WHAT YOU NEED TO DO:
Using the listing below, count the lines in which "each" appears; give the count alone.

[EXERCISE DATA]

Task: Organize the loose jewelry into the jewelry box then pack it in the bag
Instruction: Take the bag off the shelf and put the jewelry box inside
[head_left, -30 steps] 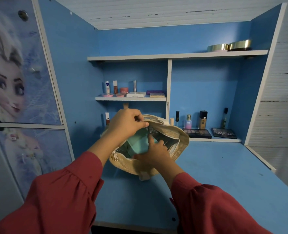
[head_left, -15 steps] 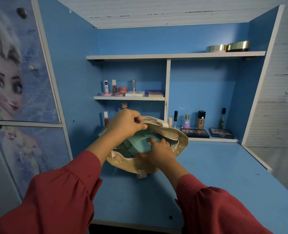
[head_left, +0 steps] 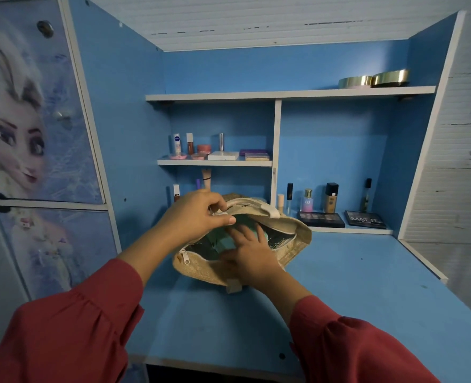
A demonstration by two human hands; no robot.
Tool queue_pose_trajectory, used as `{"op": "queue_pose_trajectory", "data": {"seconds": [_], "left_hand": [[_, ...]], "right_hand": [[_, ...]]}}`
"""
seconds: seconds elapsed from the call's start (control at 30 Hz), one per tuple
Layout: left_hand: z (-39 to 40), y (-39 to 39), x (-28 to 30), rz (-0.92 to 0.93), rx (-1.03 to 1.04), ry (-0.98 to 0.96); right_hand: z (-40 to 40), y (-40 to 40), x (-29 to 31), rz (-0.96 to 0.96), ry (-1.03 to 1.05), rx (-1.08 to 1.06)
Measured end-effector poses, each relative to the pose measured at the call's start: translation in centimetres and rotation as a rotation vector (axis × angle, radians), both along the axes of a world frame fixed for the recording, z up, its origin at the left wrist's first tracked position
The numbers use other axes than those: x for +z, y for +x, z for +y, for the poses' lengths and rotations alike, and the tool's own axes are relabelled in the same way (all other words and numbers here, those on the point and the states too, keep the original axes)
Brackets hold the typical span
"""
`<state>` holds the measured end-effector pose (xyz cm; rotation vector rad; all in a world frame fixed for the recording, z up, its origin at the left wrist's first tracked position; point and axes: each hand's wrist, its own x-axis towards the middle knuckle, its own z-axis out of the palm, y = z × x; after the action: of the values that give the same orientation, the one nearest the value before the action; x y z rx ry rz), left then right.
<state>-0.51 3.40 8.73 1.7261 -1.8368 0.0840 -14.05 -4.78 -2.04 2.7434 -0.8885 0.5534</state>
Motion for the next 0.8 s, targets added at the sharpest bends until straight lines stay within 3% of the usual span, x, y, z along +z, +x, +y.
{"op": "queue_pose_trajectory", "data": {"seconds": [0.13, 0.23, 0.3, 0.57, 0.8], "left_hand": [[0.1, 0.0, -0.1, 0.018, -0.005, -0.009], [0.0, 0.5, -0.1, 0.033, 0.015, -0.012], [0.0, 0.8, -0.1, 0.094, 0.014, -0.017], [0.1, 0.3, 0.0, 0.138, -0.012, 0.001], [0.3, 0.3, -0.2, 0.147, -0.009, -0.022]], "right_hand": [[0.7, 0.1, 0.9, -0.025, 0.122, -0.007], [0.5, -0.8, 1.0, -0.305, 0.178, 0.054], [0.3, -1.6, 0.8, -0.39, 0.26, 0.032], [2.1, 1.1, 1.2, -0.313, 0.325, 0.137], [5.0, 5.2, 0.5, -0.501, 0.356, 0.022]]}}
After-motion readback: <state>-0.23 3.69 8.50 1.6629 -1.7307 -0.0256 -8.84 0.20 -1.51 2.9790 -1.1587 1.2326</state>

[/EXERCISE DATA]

TASK RESULT:
2